▸ **Problem requirements**
What you return must match the listing below exactly, minus any pictures.

▸ **Data below**
Segment Open
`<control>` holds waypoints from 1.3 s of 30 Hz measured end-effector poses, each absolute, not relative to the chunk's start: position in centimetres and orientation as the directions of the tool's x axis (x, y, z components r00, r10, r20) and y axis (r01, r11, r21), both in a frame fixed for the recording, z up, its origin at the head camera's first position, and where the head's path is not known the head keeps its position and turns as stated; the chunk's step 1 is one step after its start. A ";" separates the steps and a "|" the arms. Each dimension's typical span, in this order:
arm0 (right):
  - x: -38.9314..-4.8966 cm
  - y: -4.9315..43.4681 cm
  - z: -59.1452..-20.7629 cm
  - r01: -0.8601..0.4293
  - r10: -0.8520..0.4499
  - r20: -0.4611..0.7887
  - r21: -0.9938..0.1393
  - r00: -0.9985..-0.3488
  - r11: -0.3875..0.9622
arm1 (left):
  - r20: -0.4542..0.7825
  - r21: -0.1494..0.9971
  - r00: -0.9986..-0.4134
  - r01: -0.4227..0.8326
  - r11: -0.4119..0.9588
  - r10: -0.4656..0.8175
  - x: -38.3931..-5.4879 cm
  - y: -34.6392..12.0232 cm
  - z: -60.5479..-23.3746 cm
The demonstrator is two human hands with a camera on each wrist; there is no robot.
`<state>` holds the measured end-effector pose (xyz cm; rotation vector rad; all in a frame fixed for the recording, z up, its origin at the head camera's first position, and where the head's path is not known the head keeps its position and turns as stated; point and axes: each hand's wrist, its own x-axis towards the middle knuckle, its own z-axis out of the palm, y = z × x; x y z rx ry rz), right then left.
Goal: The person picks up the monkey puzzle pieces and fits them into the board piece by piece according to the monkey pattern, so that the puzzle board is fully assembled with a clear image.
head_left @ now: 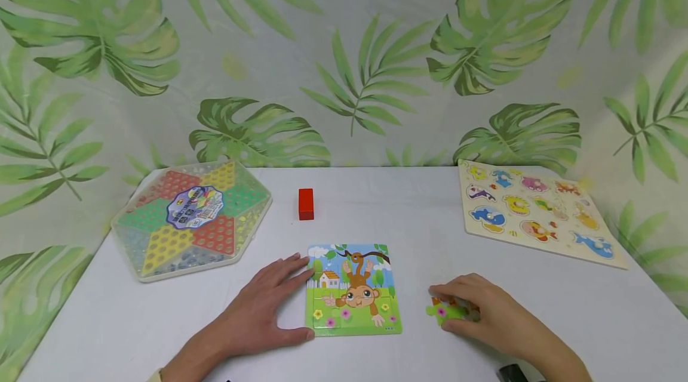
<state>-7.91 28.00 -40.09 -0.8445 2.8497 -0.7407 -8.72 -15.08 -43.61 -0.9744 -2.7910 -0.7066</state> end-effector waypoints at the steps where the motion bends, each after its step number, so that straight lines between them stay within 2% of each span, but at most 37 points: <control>1: -7.9 28.0 -40.1 -0.492 -0.531 0.059 -0.472 -0.845 0.731 | 0.244 0.393 -0.789 0.611 0.687 0.563 -8.7 -15.1 -43.6; 16: -7.8 27.4 -40.2 -0.530 -0.539 0.124 -0.462 -0.833 0.711 | 0.253 0.394 -0.789 0.613 0.685 0.560 -8.7 -15.1 -43.6; 29: -7.9 28.8 -39.6 -0.427 -0.460 0.012 -0.395 -0.888 0.813 | 0.227 0.405 -0.797 0.600 0.690 0.560 -8.8 -15.1 -43.6; 39: -7.9 28.7 -39.6 -0.448 -0.478 0.031 -0.405 -0.878 0.797 | 0.245 0.395 -0.792 0.608 0.689 0.558 -8.7 -15.0 -43.5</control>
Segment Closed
▸ **Task response**
`<control>` holds waypoints from 1.3 s of 30 Hz measured end-effector poses, each absolute, not relative to the chunk's start: position in centimetres and orientation as the directions of the tool's x axis (x, y, z components r00, r10, r20) and y axis (r01, r11, r21), both in a frame fixed for the recording, z up, its origin at the head camera's first position, and where the head's path is not known the head keeps its position and turns as stated; the chunk's step 1 is one step after its start. A ";" separates the steps and a "|" the arms. Each dimension's typical span, in this order:
arm0 (right):
  - x: -38.9314..-4.8966 cm
  - y: -4.9315..43.4681 cm
  - z: -59.1452..-20.7629 cm
  - r01: -0.8601..0.4293
  - r10: -0.8520..0.4499
  - r20: -0.4611..0.7887
  - r21: -0.9938..0.1393
  - r00: -0.9985..-0.3488
  - r11: -0.3875..0.9622
arm1 (left):
  - r20: -0.4542..0.7825
  - r21: -0.1494..0.9971
  - r00: -0.9986..-0.4134
  - r01: -0.4227..0.8326
  - r11: -0.4119..0.9588
  - r10: -0.4656..0.8175
  - x: -38.3931..-5.4879 cm
  - y: -34.6392..12.0232 cm
  - z: -60.5479..-23.3746 cm
The demonstrator is two human hands with a camera on each wrist; there is no robot.
`<state>` holds the measured end-effector pose (xyz cm; rotation vector rad; all in a frame fixed for the recording, z up, its origin at the head camera's first position, and where the head's path is not known the head keeps its position and turns as stated; point and axes: each hand's wrist, its own x-axis towards the middle knuckle, its own z-axis out of the palm, y = z × x; x y z rx ry rz), right then left.
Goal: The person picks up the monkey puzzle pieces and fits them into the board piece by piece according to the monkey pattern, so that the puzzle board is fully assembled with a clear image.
head_left @ now: 
<state>-7.91 28.00 -40.09 -0.8445 2.8497 -0.7407 -8.72 -15.08 -43.61 -0.9744 -2.7910 -0.7066</state> end-effector waypoints at the steps where the motion bends, each after its step number, so that straight lines between them stay within 2% of each span, but at most 37 points: <control>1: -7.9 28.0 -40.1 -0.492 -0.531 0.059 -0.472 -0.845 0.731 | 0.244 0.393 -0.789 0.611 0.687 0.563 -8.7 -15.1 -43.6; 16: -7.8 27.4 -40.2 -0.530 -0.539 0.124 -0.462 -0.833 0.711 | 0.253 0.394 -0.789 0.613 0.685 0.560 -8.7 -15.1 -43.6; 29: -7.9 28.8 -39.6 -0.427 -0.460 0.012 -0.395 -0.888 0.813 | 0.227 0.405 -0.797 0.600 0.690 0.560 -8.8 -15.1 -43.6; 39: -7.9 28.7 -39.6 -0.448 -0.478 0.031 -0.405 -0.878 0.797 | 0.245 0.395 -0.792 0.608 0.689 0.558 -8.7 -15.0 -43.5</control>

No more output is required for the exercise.